Todos os templos deste complexo foram construídos em pedra arenosa e foram trazidos, pedra por pedra, para Agilka, entre 1970 e 1980. Silêncio, entrecortado aqui e ali, pelos cliques das máquinas fotográficas. Todos calados novamente. Mohamed aponta o seu ponteiro para as paredes e colunas dos templos e avisa para ninguém tocar neles com as mãos. Toda esta área é Património Mundial da Humanidade, designada pela UNESCO como Monumentos Núbios de Abu Simbel e Philae.

Aponta para o Nilo e diz-nos que a verdadeira Philae está a uns meros 300m de nós. O Templo de Ísis foi construído no reinado de Ptolomeu II, em 284-246 A.C.. Ao entrarmos no templo, Mohamed faz sinal para pararmos e diz-nos que Ísis era a deusa da maternidade, fertilidade e magia egípcia. No centro do santuário veremos depois uma cena de Ísis amamentando Horus. Por todo o lado, os Descobridores perdem-se a fotografar este complexo decorado com cenas rituais de várias divindades egípcias. Já ninguém quer ouvir o professor.

A minha família e eu seguimos Mohamed pelo complexo. Mohamed mostra-nos, gravado em baixo relevo nas paredes do templo, o rei Ptolomeu II, neto de macedónios, e a sua esposa, rezando e fazendo ofertas a várias divindades egípcias. Enquanto a maior parte dos Descobridores descobrem as sombras, Mohamed mostra-nos vestígios gregos e romanos neste templo. Do que apanhei do nosso guia e li, conto-vos que no tempo de Heródoto os gregos consideravam Ísis semelhante a Deméter, a deusa grega da Terra e da Fertilidade. No tempo do consulado de romano de Sulla, Ísis era venerada na trindade de Ísis, Horus e Serapis. Com o advento do Cristianismo, o culto foi banido.

No Mammisi, local que simboliza a casa do nascimento de Horus, o professor faz uma pausa e os alunos agradecem. Cada vez há mais calor e menos água. Depois passamos perdidos e em passo acelerado pelas Colunas de Djeb, voltando atrás para fotografarmos representações da cruz cristã na sala Hypóstila. A última matéria da aula passa por descermos umas escadas em pedra até ao Nilo para observarmos um “nilómetro”. Este equipamento de “alta precisão”, um poço visitável através de uma escada até ao nível freático do rio, era usado pelos antigos sacerdotes egípcios para obterem as previsões das inundações para a fertilização dos campos agrícolas nas margens do Nilo.

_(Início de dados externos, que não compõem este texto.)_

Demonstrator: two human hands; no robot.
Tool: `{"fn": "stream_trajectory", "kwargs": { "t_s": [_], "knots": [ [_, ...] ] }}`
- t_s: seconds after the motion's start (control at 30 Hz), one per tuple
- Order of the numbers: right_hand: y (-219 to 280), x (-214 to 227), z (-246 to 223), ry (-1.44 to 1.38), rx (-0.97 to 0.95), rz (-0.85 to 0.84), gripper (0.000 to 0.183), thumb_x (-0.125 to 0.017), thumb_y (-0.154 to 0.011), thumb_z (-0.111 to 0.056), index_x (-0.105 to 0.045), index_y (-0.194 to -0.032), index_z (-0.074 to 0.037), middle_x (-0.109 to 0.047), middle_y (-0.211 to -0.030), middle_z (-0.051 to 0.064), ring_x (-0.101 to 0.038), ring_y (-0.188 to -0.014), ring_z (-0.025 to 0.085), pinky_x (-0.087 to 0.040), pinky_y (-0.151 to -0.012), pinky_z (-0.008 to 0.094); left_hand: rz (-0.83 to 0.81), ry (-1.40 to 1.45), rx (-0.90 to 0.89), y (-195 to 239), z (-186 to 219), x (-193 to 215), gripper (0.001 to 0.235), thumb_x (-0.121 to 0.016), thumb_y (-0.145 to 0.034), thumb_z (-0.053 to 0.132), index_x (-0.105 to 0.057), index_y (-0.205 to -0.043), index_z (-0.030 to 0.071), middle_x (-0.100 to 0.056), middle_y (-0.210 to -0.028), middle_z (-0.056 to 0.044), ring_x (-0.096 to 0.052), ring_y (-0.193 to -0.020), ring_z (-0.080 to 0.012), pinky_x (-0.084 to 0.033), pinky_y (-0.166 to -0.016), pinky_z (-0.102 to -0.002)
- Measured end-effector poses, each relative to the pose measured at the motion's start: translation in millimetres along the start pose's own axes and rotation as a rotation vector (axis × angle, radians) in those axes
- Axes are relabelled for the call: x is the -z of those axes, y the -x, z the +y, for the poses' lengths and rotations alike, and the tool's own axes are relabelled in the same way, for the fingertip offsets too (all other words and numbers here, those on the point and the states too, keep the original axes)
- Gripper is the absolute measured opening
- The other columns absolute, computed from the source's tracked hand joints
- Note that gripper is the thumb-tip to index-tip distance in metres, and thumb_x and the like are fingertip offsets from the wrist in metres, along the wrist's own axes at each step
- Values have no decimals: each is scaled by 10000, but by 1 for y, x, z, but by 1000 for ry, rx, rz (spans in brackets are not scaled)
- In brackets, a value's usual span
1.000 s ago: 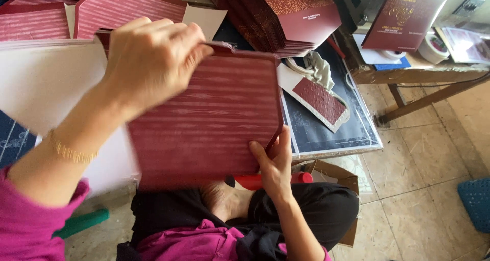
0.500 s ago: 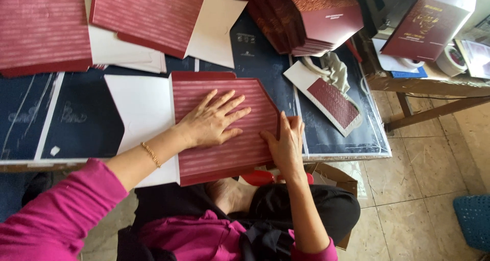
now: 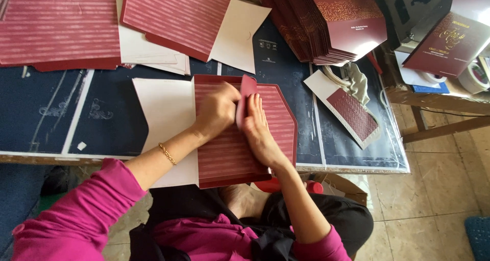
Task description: Folding invitation covers and inserting paper liners to assemble invitations.
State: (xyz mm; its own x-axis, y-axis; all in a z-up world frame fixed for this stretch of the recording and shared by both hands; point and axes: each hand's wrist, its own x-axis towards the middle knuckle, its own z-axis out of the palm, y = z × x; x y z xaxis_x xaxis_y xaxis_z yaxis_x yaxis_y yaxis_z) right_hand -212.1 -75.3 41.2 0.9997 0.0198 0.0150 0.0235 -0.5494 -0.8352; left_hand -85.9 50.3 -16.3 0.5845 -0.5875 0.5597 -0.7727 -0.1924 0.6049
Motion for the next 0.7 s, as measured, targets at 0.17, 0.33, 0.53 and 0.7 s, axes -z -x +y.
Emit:
{"fn": "stream_trajectory", "kwargs": {
  "t_s": [0.17, 0.33, 0.53, 0.7],
  "knots": [
    [-2, -19, 27, 743, 37, 84, 654, -473, -1005, -391, -343, -1512, 2, -222, -1581, 312, -141, -1496, 436, -161, -1203, 522, 261, 77, -109, -9, 36, 13, 155, -534, -959, 91, -588, -1103, 112, -582, -1175, -100, -559, -1159, -320, -432, -989, -414],
    [29, 26, 86, 999, -153, 613, 906, -729, -717, -716, -533, -1379, -130, -526, -1281, 170, -569, -1142, 385, -598, -783, 528, -253, -300, -371, 2, 36, 2, 380, -508, -984, 445, -628, -1253, 205, -585, -1393, -44, -434, -1393, -255, -199, -1152, -615],
    [42, 39, 53, 855, -384, 420, 733, -642, -838, -654, -585, -1275, -68, -464, -1213, 67, -484, -1155, 280, -484, -887, 433, -348, -436, -288, 3, 37, 9, 361, -517, -932, 488, -673, -1145, 241, -662, -1266, -10, -511, -1323, -215, -235, -1138, -600],
    [44, 43, 14, 396, -230, 476, 669, -827, -745, -392, -478, -1209, -60, -526, -1234, 156, -530, -1203, 367, -458, -981, 486, -517, -324, -166, 6, 44, 34, 467, -478, -970, 530, -642, -1244, 190, -598, -1372, -48, -438, -1391, -263, -225, -1158, -624]
  ]
}}
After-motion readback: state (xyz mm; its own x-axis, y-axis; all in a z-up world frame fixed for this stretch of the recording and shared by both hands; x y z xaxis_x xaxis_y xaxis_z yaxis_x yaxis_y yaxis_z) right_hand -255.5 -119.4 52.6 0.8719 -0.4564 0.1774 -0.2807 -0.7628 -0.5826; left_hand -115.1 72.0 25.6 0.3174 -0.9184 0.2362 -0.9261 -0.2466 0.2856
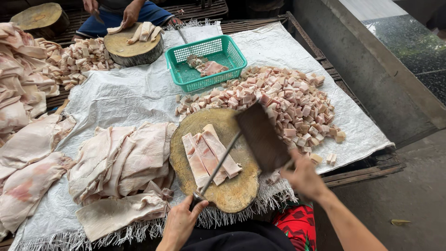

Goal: The person chops large sheets of pork skin into strips and then into small cubes using a large cleaver on a wooden chopping block.

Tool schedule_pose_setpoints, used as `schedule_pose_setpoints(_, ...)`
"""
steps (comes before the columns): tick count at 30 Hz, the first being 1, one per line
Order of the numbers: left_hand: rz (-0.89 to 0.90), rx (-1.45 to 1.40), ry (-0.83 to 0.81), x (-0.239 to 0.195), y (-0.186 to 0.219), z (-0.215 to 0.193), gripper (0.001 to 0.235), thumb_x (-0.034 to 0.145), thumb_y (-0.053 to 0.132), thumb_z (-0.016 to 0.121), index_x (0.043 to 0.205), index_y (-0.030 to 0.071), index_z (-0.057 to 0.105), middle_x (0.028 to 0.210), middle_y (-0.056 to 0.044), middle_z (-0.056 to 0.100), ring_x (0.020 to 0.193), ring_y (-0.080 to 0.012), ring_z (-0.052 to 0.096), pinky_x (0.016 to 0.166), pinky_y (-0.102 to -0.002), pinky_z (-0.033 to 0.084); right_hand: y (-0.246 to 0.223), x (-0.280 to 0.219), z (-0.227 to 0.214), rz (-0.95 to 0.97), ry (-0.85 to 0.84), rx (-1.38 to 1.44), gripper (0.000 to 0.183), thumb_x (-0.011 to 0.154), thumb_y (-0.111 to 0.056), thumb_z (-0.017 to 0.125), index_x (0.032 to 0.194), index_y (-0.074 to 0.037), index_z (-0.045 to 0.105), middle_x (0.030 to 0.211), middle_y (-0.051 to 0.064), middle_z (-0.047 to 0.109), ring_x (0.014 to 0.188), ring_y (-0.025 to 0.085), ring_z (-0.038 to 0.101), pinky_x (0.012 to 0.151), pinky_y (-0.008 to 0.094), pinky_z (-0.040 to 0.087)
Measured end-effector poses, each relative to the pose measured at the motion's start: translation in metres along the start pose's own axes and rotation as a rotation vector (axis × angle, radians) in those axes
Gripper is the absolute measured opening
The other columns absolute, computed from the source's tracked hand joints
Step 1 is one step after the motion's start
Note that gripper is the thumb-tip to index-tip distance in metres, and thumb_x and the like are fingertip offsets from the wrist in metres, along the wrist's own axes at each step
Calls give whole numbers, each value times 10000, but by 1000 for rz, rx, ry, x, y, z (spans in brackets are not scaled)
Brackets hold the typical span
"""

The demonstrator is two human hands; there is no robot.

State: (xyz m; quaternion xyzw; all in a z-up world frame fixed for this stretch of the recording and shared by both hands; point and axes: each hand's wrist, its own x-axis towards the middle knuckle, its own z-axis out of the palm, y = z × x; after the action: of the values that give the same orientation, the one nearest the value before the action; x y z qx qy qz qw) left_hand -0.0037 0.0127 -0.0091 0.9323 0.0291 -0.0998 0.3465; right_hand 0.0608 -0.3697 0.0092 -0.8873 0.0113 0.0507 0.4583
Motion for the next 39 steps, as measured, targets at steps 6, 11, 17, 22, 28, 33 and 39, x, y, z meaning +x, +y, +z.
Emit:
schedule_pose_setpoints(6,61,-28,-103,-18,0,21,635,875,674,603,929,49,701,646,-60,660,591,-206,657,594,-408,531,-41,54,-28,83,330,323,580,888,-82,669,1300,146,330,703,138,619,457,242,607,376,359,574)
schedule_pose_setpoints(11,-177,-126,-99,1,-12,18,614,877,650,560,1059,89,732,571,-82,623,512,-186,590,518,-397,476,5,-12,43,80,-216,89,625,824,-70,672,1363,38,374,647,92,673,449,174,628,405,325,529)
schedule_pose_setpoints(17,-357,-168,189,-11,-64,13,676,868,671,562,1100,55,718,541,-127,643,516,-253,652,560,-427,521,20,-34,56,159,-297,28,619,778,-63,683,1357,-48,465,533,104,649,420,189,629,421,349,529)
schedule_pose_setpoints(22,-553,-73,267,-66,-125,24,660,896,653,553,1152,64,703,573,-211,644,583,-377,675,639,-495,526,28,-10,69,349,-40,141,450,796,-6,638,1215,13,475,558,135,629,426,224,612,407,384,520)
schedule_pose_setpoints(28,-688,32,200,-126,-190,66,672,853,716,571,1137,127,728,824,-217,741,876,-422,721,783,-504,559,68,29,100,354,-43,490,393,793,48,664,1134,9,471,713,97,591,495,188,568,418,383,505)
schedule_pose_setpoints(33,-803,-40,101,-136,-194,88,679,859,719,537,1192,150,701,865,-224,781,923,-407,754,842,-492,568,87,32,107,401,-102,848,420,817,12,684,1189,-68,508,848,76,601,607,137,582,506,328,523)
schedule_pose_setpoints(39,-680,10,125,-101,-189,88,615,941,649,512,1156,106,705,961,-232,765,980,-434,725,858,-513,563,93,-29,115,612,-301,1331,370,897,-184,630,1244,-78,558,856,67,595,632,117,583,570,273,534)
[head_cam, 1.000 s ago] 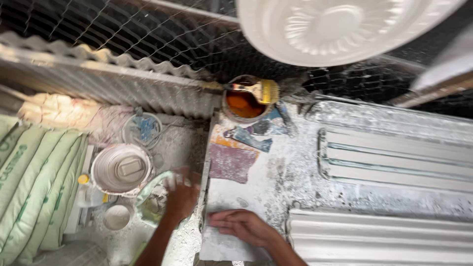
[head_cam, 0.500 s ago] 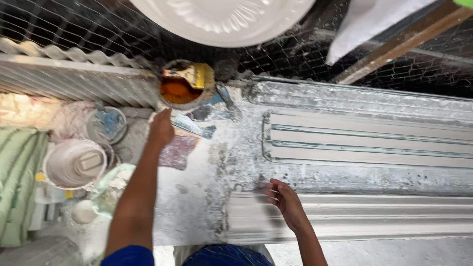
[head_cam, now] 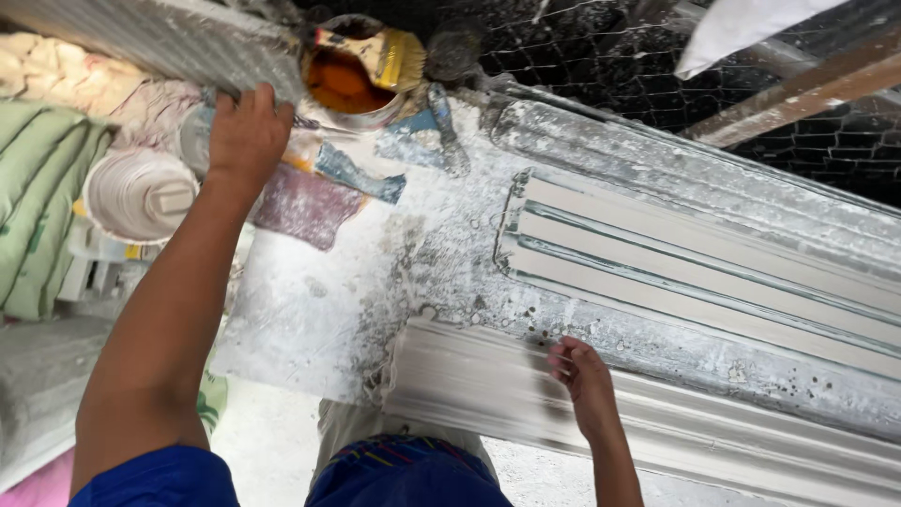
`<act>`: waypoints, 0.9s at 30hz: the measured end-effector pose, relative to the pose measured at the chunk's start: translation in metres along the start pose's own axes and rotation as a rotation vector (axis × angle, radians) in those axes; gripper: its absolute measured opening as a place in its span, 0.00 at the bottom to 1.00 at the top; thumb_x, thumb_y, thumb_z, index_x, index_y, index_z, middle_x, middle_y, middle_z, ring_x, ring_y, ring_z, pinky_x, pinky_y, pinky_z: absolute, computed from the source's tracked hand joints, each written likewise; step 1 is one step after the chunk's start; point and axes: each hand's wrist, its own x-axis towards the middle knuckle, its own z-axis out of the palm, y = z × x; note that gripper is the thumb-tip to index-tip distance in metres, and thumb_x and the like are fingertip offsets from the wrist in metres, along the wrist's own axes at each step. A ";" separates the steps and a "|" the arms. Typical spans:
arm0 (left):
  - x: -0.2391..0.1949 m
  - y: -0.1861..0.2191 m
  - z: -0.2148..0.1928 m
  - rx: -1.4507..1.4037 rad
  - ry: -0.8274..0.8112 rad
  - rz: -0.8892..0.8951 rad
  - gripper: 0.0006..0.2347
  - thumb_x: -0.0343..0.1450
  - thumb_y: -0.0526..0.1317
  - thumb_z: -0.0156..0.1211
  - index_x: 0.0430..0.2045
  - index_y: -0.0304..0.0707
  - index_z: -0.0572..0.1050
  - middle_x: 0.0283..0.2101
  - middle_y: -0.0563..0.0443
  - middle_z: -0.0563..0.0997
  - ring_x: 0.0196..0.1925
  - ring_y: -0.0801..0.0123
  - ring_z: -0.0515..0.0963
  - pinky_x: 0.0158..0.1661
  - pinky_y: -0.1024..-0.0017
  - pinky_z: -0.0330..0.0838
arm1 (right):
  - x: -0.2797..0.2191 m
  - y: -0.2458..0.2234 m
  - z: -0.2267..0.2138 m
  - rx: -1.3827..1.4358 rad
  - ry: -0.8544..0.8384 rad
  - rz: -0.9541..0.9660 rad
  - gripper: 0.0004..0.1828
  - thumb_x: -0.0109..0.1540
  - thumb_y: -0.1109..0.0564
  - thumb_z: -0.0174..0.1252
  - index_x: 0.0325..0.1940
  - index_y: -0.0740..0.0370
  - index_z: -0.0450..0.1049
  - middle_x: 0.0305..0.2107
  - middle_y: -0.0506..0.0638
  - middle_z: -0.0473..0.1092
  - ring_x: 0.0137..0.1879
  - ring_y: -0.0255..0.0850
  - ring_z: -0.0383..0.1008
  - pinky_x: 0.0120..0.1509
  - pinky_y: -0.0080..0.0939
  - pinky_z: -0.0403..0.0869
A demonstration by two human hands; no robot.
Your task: The person uses a small metal tool to scrape and smooth the surface of a long white gypsum cast placed on a workbench. They repeatedly run the tool along the grooves and edges of the cast to remove excess material and refine the finish.
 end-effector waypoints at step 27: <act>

Pelas 12h18 termina a aula. Ainda me detenho junto ao templo de Trajano, com as suas 14 colunas inacabadas.

“O valor das coisas não está no tempo que elas duram mas na intensidade com que acontecem. Por isso existem momentos inesquecíveis, coisas inexplicáveis e pessoas inconfundíveis.” (Fernando Pessoa).